Prompt: Your answer must be the data repeated exactly, with no pictures in it.

◇ ◇ ◇ ◇ ◇

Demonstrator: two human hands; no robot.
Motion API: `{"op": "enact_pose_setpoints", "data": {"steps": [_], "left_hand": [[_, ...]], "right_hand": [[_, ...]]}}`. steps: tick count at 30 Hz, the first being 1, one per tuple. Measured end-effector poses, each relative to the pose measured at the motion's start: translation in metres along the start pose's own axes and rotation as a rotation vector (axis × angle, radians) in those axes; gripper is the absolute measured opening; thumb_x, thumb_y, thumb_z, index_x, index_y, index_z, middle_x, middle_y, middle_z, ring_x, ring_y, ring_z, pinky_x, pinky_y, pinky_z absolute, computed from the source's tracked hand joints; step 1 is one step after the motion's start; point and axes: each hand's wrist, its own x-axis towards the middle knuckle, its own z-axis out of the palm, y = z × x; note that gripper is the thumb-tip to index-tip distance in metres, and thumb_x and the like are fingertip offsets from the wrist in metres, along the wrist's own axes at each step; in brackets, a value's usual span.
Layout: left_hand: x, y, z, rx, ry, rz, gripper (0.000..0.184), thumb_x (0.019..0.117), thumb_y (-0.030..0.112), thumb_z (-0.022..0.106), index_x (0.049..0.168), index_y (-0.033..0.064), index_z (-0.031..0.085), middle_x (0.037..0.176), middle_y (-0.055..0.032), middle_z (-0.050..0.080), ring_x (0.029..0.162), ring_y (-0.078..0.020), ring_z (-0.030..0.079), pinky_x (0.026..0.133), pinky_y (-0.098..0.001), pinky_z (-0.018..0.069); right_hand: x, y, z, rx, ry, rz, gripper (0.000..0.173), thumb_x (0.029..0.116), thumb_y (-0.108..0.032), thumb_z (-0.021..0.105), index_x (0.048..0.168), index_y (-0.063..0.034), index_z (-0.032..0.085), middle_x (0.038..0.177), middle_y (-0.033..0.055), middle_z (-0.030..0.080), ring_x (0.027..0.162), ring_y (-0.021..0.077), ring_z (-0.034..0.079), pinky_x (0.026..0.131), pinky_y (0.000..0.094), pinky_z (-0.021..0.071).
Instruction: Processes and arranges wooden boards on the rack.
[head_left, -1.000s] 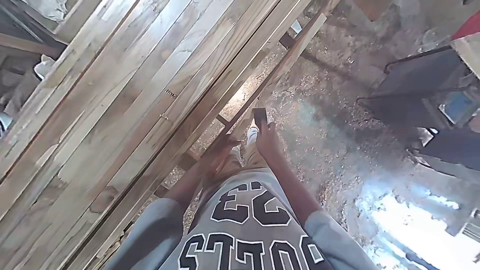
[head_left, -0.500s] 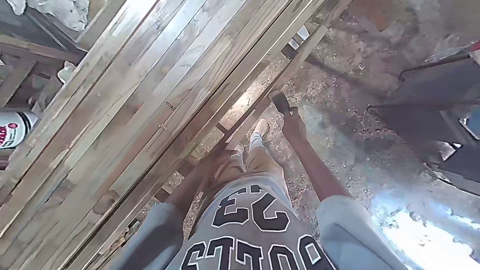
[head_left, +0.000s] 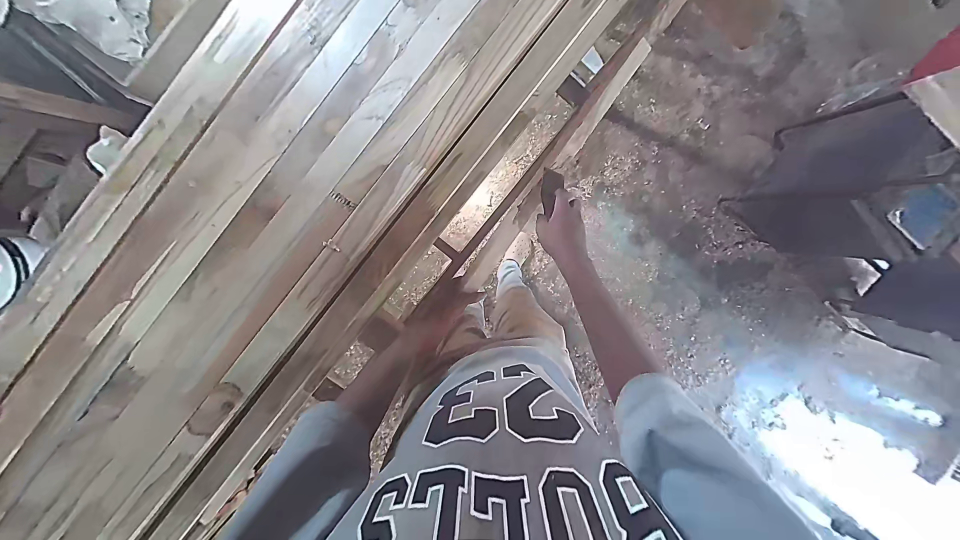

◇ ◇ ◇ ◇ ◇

Solution:
Demonstrator: two human hands; no robot.
Motion API: `{"op": "enact_pose_setpoints", "data": {"steps": [_], "left_hand": [[_, ...]], "right_hand": [[_, ...]]}}`. steps: tick count at 30 Hz, the first being 1, one per tuple. Measured end-effector poses, each relative to the pose measured at the motion's start: translation in metres along the start pose's own axes and rotation as a rotation vector (axis × angle, radians) in those axes; gripper is the absolute measured opening; thumb_x, thumb_y, thumb_z, index_x, index_y, index_z, middle_x, middle_y, middle_z, ring_x, ring_y, ring_z, pinky_x, pinky_y, pinky_z absolute, computed from the source's tracked hand joints; step 1 is one step after the motion's start; point and axes: each hand's wrist, its own x-axis towards the middle knuckle, its own z-axis out of the palm, y = z × x; note that gripper is the thumb-tip to index-tip distance in metres, and thumb_x and the like are fingertip offsets from the wrist in metres, along the wrist's own axes at each step; in brackets, a value's usual span.
Layout: left_hand: x, y, z, rx, ry, rz, gripper (0.000..0.184), thumb_x (0.019..0.117), thumb_y (-0.030..0.112), thumb_z (-0.022..0.106), index_x (0.049..0.168), index_y (-0.033..0.064), index_z (-0.031..0.085), middle_x (0.037..0.176), middle_y (-0.055..0.032), middle_z (-0.050..0.080), ring_x (0.029..0.162), ring_y (-0.078..0.020), ring_z (-0.030..0.079), pinky_x (0.026..0.133), pinky_y (-0.098..0.001), pinky_z (-0.018..0.069); right_hand: x, y, z, rx, ry, rz, gripper (0.000..0.173), thumb_x (0.029..0.116), thumb_y (-0.108..0.032), thumb_z (-0.021..0.105), index_x (0.048..0.168), index_y (-0.063..0.034), index_z (-0.032..0.085), middle_x (0.038..0.177), middle_y (-0.033..0.055), middle_z (-0.030..0.080), ring_x (0.027..0.162), ring_y (-0.021..0.077), ring_z (-0.034..0.079), pinky_x (0.026..0.131), pinky_y (0.000..0.094), pinky_z (-0.021..0.071).
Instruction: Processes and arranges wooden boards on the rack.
[head_left, -1.000s] 
[head_left, -0.500s] 
[head_left, +0.000s] 

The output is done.